This will additionally output a list containing every coin that was
generated as part of the sensitivity analysis, and allows you to check
in detail whether the coins are generated as you expect. Clearly it is
better to run this on a low sample size as the output can potentially
become quite large.
Variance based sensitivity analysis is complicated, especially here because the assumptions to vary are often not just a single value, but could be strings, data frames or lists. Again, an understanding of COINr and a basic understanding of sensitivity analysis can help a lot.
One important point is that in a sensitivity analysis, the target of the sensitivity analysis is the mean absolute rank change. COINr takes the target output that you specify, and for each replication compares the ranks of that variable to the nominal ranks. It then takes the difference between these two and takes the mean absolute value of these differences: the higher value of this quantity, the more the ranks have changed with respect to the nominal. This is done because variance-based SA generally requires a univariate output.
If you want to perform a more complex sensitivity analysis, perhaps
generating separate sensitivity indices for each unit, you could also do
this by bypassing get_sensitivity()
altogether. If you want
to venture down this path, check out SA_sample()
and
SA_estimate()
, which are called by
get_sensitivity()
. This would definitely require some
custom coding on your part but if you feel up for the challenge, go for
it!
Removing elements
Last of all we turn to a separate function which is not
variance-based sensitivity analysis but is related to sensitivity
analysis in general. The remove_elements()
function tests
the effect of removing components of the composite indicator one at a
time. This can be useful to find the impact of each component, in terms
of “if it I were to remove this, what would happen?”.

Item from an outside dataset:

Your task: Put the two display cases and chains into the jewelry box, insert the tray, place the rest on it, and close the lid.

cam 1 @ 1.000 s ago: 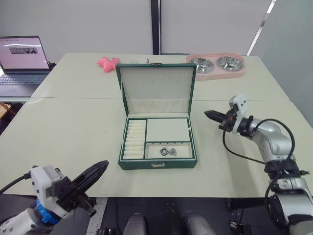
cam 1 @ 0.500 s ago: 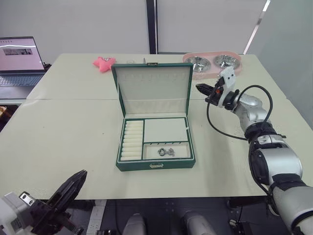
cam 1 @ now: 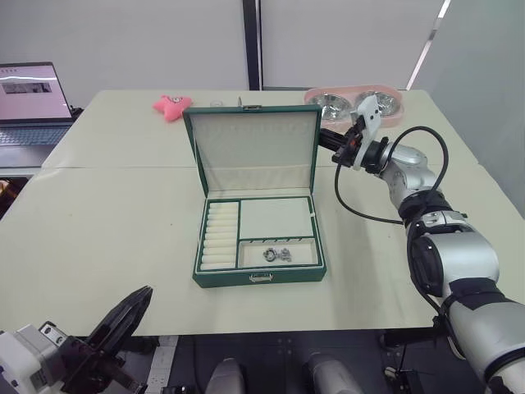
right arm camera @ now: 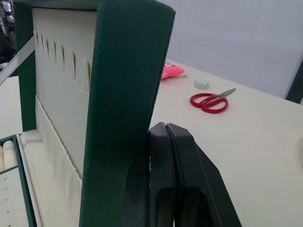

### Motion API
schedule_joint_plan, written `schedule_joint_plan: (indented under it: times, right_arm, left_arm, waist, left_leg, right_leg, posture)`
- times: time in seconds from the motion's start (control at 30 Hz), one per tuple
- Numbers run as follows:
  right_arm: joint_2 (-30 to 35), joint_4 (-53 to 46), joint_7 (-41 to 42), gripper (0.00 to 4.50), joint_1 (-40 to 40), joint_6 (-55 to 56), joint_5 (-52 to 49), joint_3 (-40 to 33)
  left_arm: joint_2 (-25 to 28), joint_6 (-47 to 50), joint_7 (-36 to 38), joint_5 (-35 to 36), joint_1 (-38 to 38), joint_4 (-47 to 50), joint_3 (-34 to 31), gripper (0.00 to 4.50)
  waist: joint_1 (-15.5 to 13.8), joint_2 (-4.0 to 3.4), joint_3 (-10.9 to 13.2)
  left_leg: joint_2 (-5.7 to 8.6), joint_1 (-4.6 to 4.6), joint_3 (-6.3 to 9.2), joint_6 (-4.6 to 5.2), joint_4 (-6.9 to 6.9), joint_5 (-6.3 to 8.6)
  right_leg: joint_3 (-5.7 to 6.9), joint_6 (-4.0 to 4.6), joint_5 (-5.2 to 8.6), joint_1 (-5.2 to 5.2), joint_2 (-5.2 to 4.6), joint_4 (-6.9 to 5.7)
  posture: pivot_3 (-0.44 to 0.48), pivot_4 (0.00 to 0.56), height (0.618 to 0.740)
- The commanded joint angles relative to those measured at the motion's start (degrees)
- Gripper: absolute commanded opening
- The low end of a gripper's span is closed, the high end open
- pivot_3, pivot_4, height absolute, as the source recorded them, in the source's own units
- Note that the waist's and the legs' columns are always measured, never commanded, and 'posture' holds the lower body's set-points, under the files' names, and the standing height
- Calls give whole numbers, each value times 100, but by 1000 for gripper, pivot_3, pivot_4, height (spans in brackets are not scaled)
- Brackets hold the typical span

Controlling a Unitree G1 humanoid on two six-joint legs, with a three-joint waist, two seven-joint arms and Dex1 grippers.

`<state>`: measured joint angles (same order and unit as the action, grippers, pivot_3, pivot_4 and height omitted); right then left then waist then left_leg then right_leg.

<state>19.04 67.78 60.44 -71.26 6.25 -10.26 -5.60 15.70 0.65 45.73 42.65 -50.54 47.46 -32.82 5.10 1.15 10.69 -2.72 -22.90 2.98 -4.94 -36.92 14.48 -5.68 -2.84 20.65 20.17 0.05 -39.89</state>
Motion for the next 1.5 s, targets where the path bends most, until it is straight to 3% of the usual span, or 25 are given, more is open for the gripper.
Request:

To run this, we input our coin into the function and specify which
level we want to remove components. For example, specifying
Level = 2
removes each component of level 2 one at a time,
with replacement, and regenerates the results each time. We also have to
specify which indicator/aggregate to target as the output:
# run function removing elements in level 2
l_res <- remove_elements(coin, Level = 2, dset = "Aggregated", iCode = "Index")
#> Iteration 1 of 8
#> Iteration 2 of 8
#> Iteration 3 of 8
#> Iteration 4 of 8
#> Iteration 5 of 8
#> Iteration 6 of 8
#> Iteration 7 of 8
#> Iteration 8 of 8
# get summary of rank changes
l_res$MeanAbsDiff
#> Nominal Physical ConEcFin Political Instit P2P Environ Social
#> 0.000000 1.529412 2.627451 2.901961 1.176471 1.686275 3.098039 3.960784
#> SusEcFin
#> 2.627451
The output contains details of ranks and scores, but the “MeanAbsDiff” entry is a good summary: it shows the mean absolute rank difference between nominal ranks, and ranks with each component removed. Here, a higher value means that the ranks are changed more when that component is removed and vice versa. Clearly, the impact of removing components is not the same, and this can be useful information if you are considering whether or not to discard part of an index.